## Directions
Figure out how many lines in the records below hold the string "basket". That number alone is the answer.

## Records provided
■ ■ ■ ■ ■ ■ ■
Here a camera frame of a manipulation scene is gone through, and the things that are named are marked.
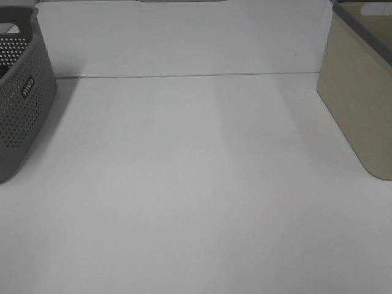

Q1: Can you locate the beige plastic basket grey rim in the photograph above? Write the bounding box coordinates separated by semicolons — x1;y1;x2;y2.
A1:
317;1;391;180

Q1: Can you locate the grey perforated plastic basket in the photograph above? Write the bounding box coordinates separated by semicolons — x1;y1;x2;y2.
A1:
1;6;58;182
■ ■ ■ ■ ■ ■ ■
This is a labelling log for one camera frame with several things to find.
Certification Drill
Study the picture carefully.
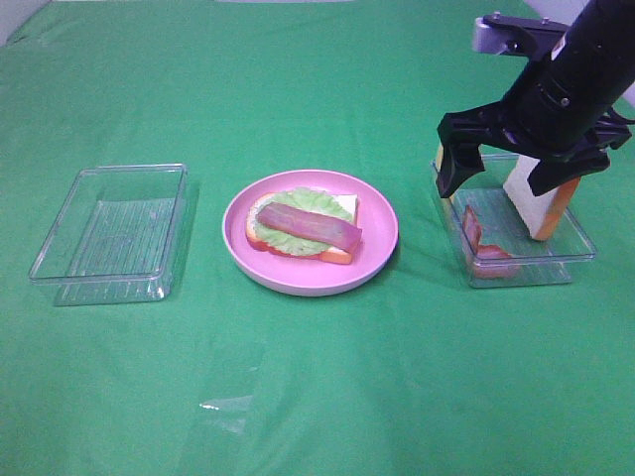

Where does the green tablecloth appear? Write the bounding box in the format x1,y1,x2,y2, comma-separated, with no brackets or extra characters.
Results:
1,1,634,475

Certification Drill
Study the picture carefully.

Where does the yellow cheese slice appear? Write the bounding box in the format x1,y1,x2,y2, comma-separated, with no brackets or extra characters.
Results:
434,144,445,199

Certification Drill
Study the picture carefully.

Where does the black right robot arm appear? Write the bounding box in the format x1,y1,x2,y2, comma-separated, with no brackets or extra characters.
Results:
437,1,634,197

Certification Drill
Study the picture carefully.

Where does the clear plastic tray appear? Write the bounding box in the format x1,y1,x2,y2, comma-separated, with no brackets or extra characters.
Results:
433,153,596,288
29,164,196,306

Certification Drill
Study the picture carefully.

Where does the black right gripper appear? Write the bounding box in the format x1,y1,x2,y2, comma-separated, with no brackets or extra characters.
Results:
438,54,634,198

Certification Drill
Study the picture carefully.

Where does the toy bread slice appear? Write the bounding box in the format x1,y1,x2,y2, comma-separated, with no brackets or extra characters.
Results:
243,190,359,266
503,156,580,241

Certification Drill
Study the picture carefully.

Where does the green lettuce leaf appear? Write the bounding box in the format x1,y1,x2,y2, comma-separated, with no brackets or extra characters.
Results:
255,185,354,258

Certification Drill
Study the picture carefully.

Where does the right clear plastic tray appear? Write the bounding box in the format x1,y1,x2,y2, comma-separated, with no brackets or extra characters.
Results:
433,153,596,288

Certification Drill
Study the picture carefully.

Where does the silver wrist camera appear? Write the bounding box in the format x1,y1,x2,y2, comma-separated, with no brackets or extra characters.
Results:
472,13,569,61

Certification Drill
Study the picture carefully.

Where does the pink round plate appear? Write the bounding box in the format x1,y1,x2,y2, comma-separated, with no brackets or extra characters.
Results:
■ ■ ■ ■ ■ ■ ■
## Expected answer
2